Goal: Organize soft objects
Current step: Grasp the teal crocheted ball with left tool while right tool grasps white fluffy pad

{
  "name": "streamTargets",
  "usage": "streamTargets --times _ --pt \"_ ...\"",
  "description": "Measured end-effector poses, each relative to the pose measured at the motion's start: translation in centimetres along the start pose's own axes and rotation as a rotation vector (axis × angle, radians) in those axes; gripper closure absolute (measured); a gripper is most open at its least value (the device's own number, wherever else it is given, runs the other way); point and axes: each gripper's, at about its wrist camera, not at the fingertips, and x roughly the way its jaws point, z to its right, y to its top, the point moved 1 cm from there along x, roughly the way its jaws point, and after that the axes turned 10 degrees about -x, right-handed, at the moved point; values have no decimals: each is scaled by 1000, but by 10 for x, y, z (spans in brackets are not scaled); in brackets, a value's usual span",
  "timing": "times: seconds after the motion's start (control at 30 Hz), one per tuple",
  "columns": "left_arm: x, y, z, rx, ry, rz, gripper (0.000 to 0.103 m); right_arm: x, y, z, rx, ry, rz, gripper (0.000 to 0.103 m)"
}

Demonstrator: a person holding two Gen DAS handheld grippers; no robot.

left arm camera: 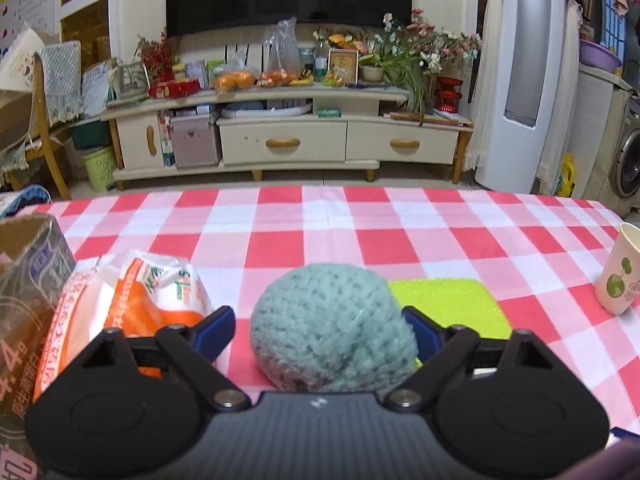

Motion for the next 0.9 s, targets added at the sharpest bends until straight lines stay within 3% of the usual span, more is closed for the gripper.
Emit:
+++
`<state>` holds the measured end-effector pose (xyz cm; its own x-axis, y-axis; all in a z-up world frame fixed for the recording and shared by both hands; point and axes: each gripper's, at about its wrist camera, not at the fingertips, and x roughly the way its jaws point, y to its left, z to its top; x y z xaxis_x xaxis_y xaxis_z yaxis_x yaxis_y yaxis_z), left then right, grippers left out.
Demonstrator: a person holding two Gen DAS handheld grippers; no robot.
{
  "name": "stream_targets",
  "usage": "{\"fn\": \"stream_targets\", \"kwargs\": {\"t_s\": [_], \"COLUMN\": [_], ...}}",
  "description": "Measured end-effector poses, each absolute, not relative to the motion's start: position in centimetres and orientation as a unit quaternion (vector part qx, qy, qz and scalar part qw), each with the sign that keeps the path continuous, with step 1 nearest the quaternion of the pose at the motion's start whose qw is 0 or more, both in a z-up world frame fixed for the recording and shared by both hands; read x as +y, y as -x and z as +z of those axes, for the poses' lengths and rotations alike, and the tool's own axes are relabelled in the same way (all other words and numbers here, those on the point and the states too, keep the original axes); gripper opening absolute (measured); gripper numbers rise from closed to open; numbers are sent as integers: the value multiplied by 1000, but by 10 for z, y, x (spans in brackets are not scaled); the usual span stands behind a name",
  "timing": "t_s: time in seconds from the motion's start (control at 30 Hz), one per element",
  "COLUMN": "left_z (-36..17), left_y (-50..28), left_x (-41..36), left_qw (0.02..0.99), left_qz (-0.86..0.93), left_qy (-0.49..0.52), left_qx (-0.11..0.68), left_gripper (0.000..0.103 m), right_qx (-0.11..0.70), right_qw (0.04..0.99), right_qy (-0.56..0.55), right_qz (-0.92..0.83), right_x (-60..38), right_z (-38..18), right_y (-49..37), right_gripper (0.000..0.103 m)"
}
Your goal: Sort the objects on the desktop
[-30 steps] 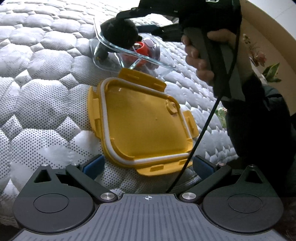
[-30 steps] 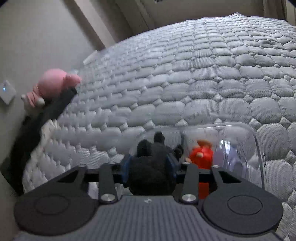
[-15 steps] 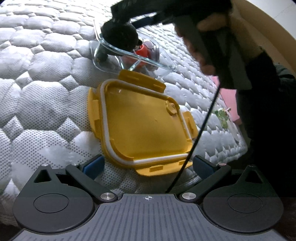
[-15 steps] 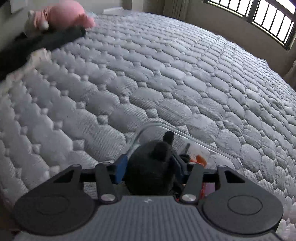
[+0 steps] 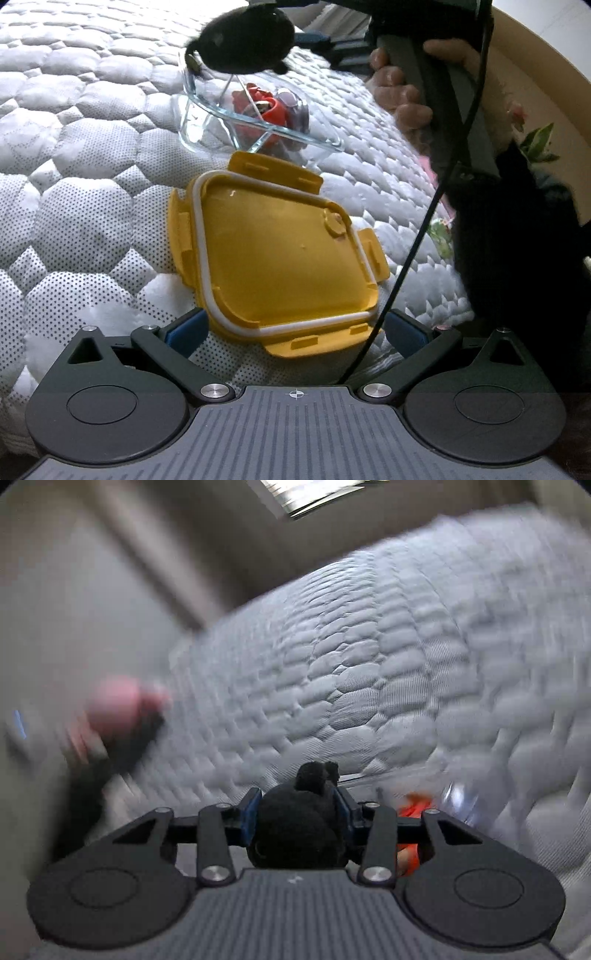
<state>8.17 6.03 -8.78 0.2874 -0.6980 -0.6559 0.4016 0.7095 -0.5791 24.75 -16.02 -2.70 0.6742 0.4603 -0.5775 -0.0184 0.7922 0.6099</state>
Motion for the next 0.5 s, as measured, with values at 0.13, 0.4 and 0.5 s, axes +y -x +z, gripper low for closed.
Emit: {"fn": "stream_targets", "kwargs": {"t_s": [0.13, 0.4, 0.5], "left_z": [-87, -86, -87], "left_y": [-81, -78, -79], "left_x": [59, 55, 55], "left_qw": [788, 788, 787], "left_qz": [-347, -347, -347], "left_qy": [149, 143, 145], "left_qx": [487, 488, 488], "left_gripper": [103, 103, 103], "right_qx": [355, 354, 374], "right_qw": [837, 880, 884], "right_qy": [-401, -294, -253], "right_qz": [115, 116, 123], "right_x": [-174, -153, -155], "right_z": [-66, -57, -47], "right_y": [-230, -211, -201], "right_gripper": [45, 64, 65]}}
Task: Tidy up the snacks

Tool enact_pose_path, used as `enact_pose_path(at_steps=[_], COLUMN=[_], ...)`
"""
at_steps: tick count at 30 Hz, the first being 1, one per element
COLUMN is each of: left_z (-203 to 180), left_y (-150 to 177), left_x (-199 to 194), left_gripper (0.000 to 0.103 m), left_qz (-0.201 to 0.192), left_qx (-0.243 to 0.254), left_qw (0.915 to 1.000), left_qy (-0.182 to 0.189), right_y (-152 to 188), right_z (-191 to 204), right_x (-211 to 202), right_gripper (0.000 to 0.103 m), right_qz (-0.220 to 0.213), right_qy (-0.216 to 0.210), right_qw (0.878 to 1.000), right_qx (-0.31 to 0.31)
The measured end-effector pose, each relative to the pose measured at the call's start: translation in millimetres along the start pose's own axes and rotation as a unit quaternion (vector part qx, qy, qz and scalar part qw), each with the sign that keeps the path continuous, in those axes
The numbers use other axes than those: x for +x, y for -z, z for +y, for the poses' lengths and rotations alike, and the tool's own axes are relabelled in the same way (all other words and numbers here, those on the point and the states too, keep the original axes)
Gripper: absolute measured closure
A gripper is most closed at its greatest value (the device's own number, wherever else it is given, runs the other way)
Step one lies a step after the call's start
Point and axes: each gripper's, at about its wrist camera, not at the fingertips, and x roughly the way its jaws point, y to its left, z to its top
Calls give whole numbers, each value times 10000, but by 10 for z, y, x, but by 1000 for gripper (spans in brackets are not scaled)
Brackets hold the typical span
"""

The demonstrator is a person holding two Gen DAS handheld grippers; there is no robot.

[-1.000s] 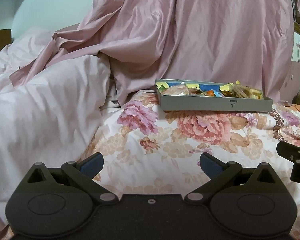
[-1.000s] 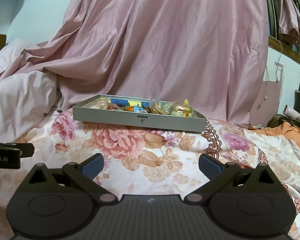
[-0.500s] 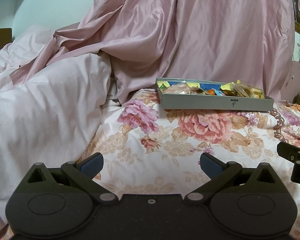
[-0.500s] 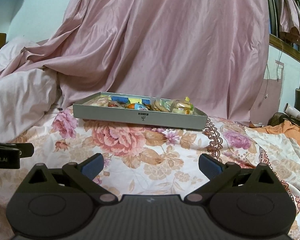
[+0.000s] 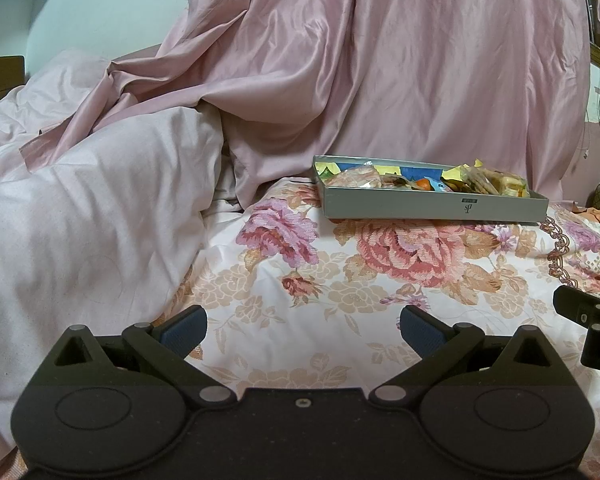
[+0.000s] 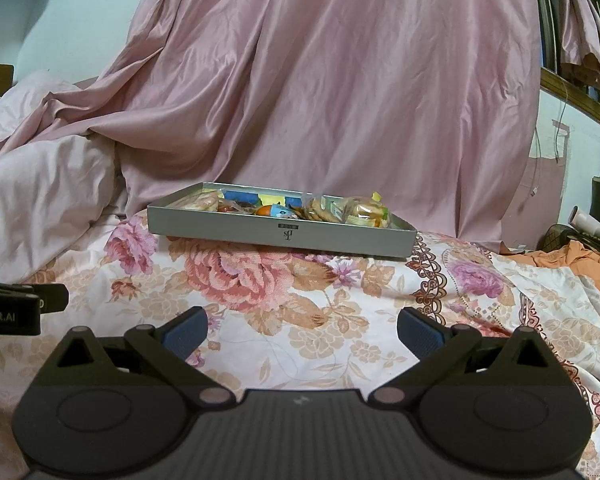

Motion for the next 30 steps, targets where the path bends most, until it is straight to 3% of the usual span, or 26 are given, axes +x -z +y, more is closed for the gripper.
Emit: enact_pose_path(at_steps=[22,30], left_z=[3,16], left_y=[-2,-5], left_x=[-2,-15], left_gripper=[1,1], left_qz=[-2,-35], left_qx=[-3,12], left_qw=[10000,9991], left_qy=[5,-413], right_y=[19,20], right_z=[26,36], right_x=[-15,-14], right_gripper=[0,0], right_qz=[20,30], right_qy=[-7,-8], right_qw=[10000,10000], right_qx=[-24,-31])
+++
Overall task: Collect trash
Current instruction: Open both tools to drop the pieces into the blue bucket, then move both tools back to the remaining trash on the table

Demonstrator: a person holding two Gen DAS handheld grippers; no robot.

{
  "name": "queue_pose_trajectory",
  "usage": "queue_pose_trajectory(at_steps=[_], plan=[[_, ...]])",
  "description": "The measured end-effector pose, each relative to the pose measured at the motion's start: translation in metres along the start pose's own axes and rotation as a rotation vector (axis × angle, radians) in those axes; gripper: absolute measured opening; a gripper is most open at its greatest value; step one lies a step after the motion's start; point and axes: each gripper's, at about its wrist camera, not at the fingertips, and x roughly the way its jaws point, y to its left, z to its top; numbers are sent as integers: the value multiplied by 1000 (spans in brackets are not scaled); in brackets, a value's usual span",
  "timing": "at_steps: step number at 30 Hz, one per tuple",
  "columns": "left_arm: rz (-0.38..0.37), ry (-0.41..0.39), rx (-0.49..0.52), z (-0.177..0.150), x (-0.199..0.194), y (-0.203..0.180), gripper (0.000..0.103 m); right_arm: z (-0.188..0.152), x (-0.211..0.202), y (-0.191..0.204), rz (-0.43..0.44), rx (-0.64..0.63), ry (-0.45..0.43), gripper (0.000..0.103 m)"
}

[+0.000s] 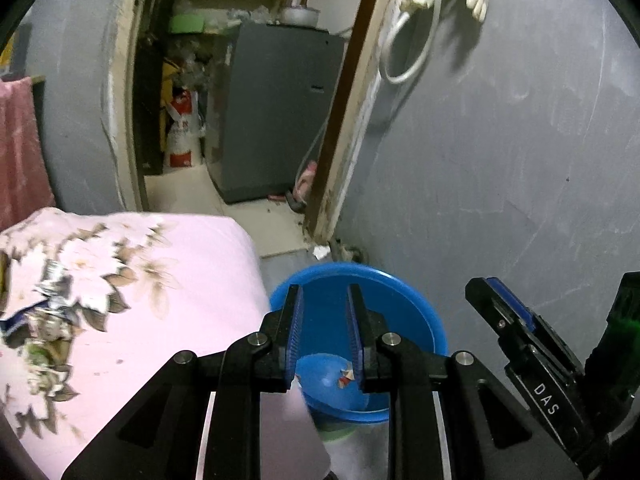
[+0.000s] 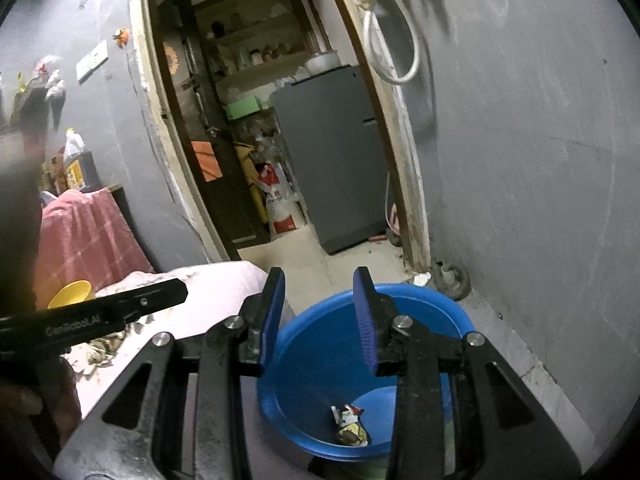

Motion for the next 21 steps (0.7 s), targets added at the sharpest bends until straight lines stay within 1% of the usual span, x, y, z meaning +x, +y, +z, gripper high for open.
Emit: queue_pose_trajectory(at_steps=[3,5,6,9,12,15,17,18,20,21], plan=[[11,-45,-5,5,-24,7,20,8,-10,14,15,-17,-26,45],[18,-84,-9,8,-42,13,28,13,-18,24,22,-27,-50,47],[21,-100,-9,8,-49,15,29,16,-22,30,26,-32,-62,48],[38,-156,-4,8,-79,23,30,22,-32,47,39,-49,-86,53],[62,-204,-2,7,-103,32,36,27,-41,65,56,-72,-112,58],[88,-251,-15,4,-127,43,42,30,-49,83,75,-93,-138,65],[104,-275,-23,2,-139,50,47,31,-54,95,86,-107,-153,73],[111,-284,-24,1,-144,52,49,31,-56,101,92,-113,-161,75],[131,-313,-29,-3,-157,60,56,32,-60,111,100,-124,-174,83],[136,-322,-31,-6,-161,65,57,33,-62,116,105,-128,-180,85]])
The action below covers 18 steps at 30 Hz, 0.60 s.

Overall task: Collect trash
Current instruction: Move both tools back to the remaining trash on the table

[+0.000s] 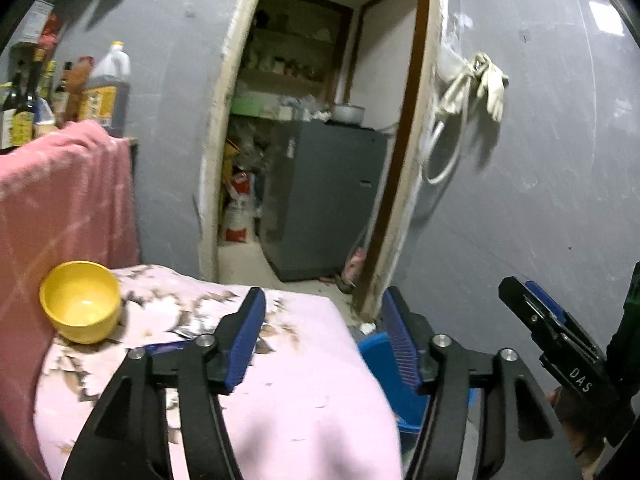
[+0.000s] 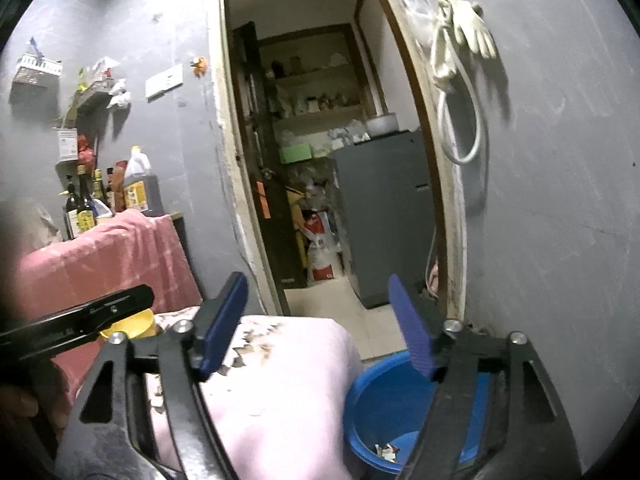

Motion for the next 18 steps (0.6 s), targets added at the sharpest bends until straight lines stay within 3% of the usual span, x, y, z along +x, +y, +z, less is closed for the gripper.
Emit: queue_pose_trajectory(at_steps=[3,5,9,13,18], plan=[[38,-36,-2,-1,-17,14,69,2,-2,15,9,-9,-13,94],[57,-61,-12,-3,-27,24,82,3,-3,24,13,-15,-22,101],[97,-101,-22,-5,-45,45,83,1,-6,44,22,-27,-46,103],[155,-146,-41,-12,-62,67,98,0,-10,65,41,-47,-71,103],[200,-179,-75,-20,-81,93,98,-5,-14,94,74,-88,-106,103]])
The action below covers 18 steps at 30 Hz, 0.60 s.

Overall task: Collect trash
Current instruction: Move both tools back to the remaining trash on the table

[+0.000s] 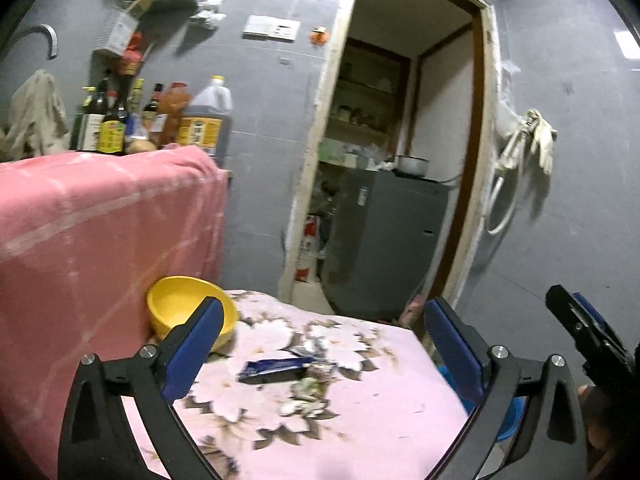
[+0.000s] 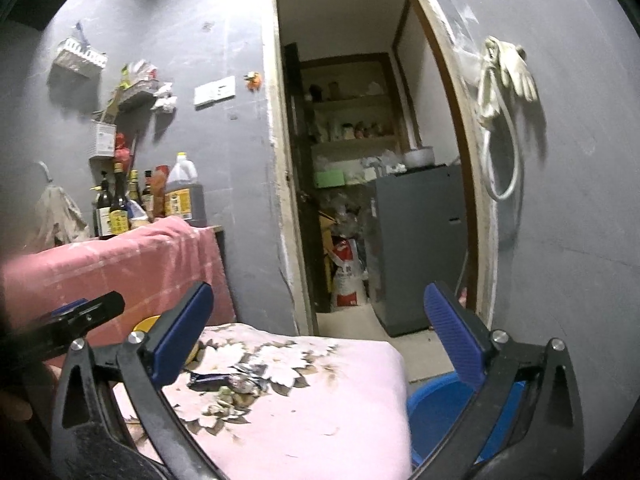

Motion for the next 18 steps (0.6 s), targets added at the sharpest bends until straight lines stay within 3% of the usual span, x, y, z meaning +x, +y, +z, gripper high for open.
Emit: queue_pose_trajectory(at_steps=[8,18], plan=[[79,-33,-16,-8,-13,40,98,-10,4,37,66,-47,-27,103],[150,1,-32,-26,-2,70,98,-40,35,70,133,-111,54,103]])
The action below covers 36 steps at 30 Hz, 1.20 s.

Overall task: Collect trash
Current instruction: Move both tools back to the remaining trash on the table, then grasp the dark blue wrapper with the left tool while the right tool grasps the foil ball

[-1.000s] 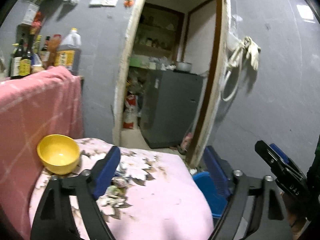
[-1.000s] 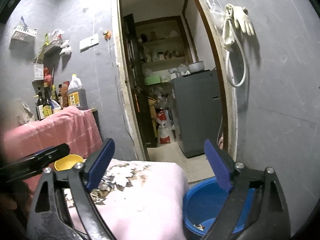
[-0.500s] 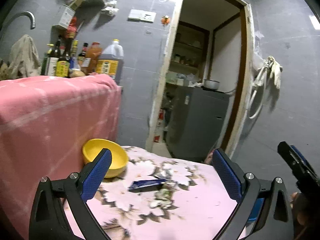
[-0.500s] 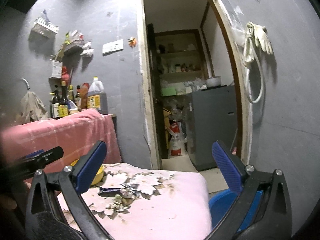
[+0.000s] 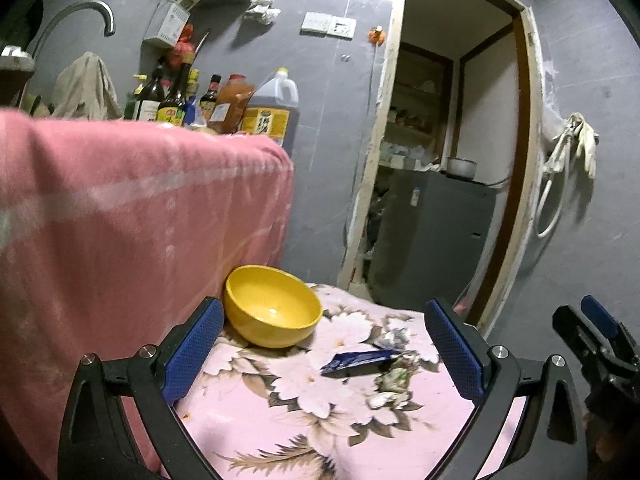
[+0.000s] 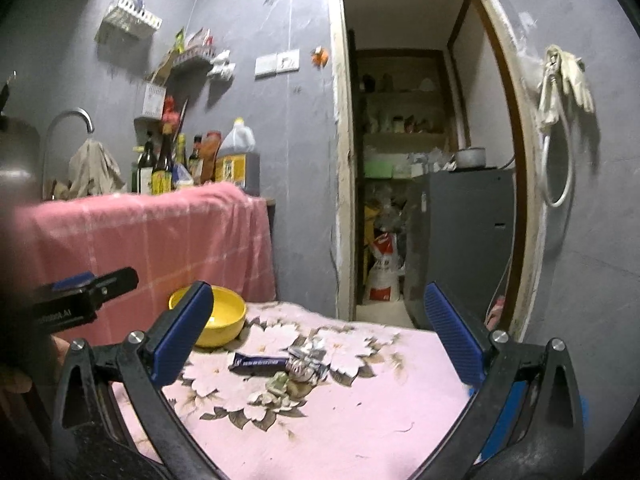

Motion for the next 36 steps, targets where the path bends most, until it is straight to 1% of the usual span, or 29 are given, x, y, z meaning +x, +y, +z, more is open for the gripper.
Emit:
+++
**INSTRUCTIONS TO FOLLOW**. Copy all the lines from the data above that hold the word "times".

**ANSWER SPACE**.
  "usage": "streamTargets --times _ --pt \"_ ...\"",
  "timing": "times: seconds after the motion's start (control at 30 Hz), one per tuple",
Calls give whole numbers, each value times 10000, but by 10 for z, y, x, but by 1000 for gripper (spans in brackets are not scaled)

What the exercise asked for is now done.